Jérémie Courrèges-Anglas wrote:
> "Ted Unangst" <t...@tedunangst.com> writes:
> 
> [...]
> 
> >> > So let's return to the top. What does "PD KSH" in KSH_VERSION mean? What 
> >> > does
> >> > one do differently if that string is present or missing?
> >> 
> >> sigh
> >> 
> >> pdksh is not the same thing as ksh88 or ksh93. And not the same thing as
> >> mksh, which has grew features since it was based on pdksh from the
> >> OpenBSD tree. And you may want to avoid known problems in some of those,
> >> or use known nice features in others, whether it is in scripts or your
> >> dotfiles.
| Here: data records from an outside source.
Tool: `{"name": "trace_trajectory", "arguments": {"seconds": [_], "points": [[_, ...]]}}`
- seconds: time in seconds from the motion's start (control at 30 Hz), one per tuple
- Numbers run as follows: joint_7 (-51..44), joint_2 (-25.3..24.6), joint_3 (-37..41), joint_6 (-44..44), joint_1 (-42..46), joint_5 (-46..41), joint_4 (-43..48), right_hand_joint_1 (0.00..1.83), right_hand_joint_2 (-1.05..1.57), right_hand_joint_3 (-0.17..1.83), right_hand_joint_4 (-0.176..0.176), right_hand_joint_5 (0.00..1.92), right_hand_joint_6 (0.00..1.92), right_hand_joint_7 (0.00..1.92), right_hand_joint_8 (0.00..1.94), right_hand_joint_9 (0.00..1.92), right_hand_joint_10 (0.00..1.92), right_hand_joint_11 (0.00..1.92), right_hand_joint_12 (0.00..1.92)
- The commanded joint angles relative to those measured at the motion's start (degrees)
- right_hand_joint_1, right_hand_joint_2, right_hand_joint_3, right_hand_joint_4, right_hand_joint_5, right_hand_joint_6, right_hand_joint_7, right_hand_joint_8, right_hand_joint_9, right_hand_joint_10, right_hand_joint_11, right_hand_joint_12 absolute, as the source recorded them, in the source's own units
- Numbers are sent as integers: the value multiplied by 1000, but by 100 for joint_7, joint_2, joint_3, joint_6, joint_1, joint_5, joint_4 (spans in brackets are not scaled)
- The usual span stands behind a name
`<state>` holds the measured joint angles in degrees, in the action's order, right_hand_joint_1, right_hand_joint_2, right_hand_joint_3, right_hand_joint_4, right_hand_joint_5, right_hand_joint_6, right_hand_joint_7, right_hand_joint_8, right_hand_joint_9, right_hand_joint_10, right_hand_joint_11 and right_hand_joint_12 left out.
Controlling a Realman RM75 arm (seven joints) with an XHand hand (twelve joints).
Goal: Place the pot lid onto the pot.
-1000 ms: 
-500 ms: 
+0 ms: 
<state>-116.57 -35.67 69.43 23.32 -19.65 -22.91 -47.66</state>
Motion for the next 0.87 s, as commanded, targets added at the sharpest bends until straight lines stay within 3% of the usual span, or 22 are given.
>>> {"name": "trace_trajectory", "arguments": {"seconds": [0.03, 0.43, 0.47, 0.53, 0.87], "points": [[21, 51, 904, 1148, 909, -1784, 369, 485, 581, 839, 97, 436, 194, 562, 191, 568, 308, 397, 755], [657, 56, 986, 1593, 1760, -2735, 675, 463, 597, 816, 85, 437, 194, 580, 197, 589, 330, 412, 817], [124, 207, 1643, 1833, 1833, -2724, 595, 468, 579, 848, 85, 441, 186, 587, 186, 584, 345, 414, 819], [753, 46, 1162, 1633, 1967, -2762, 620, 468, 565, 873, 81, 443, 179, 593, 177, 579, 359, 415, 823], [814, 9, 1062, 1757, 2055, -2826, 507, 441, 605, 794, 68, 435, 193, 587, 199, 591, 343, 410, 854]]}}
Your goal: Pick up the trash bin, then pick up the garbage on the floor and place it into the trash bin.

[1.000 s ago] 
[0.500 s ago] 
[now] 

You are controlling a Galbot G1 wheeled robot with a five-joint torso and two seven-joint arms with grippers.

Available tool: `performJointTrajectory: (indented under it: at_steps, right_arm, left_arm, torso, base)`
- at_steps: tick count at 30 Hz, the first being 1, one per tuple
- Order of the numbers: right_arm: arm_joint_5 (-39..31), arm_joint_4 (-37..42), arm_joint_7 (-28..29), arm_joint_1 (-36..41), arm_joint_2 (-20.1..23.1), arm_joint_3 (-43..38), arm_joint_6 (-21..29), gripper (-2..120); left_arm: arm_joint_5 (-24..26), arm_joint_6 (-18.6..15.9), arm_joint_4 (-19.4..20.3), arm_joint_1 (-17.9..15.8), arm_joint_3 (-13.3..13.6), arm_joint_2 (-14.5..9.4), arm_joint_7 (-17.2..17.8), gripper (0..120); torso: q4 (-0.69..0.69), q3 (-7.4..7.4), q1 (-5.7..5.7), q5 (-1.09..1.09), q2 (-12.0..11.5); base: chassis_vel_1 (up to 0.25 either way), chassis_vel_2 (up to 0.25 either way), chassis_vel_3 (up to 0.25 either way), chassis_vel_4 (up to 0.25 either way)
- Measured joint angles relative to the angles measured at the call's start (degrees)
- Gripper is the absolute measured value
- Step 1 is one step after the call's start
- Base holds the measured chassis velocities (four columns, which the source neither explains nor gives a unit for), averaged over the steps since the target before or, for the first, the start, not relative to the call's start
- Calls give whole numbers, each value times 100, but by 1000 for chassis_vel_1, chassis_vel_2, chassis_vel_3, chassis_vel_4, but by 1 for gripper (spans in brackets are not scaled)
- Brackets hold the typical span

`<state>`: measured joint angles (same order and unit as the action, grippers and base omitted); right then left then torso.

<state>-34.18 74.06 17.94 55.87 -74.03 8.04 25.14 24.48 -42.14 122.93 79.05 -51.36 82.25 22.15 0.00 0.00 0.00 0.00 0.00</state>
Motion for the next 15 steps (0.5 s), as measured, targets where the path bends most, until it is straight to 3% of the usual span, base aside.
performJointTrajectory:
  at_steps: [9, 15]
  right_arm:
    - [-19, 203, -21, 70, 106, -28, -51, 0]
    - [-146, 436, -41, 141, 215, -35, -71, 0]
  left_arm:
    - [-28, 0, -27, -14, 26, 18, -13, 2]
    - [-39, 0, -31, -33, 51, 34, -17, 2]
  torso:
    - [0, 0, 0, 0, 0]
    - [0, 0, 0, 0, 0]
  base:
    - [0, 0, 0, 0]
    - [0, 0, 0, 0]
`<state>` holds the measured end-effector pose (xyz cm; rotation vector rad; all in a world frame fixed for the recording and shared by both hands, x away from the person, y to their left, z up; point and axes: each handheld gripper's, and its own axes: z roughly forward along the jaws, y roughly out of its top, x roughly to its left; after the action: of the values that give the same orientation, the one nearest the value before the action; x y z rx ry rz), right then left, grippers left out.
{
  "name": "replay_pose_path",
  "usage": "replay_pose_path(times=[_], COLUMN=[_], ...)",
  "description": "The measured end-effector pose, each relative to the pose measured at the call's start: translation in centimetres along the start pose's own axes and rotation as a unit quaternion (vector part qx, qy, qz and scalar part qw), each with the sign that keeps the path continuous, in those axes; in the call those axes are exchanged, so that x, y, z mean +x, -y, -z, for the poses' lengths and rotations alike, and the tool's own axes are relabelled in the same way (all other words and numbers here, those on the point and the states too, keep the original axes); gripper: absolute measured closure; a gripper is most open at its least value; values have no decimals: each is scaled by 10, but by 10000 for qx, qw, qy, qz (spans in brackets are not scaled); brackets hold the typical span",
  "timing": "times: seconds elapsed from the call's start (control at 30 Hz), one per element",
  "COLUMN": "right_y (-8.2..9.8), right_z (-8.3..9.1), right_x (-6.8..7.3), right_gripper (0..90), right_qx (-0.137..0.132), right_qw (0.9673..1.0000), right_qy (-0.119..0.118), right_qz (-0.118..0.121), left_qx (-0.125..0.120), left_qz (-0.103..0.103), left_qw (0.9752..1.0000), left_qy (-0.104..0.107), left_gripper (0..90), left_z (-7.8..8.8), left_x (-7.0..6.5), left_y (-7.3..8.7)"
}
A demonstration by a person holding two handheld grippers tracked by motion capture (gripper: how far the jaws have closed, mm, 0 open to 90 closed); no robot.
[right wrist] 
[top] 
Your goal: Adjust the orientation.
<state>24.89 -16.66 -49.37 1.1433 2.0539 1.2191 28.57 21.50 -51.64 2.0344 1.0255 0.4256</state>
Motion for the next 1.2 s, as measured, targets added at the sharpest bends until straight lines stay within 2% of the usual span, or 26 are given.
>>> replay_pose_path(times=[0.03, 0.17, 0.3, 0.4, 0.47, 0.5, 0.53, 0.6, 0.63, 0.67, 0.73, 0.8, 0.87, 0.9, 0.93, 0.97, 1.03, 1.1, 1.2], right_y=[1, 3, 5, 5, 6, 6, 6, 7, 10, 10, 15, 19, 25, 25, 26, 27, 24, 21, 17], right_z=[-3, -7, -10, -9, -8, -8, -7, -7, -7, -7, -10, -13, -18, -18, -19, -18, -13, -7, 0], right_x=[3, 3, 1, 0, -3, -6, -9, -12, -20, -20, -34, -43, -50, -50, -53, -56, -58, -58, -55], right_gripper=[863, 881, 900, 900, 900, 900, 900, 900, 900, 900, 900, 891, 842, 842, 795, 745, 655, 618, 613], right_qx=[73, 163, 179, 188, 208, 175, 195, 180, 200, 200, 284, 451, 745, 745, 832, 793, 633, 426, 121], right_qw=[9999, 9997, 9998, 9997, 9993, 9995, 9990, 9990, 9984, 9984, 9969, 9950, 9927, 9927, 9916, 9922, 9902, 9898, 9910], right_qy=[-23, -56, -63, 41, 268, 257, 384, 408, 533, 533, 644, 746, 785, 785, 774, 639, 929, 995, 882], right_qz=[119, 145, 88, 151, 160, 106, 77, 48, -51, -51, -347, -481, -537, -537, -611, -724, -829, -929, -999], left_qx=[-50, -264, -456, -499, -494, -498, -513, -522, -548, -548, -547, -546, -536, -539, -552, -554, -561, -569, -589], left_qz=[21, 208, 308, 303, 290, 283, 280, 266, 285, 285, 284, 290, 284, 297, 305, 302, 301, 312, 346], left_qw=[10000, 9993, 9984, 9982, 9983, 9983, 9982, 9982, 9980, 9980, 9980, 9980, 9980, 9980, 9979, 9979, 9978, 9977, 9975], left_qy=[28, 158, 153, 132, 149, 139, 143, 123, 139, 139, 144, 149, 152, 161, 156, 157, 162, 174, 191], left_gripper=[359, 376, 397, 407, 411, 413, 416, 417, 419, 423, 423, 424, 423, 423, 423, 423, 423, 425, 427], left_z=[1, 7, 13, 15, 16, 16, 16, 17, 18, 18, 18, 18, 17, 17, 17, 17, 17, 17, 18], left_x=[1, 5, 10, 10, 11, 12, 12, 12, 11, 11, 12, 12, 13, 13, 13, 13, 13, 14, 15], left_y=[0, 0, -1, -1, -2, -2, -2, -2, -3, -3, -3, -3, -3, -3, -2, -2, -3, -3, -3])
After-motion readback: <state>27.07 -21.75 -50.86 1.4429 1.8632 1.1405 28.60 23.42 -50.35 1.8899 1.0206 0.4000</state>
But for this obviously you have to know which shell you're
> >> using.
> >> 
> >> Your proposal to remove the variable or to change significantly its
> >> content breaks other people's way to use ksh.
> >
> > I'm asking specifically what those features are.
> 
> Well, good luck with that.
> 
> > As things stand, we need to
> > make a list of features *not* to implement, lest people's version
> > tests become incorrect.
> 
> Are you genuinely afraid that people won't be able to use the features
> you plan to implement in ksh?  Do you actually think that third-party
> shell developers out there have stopped implementing features just
> because ill-oriented users may make bad uses of $WHATEVERSH_VERSION?

In short, I think KSH_VERSION encompasses all the badness of web pages
that check USER_AGENT. We should not perpetuatate such silliness.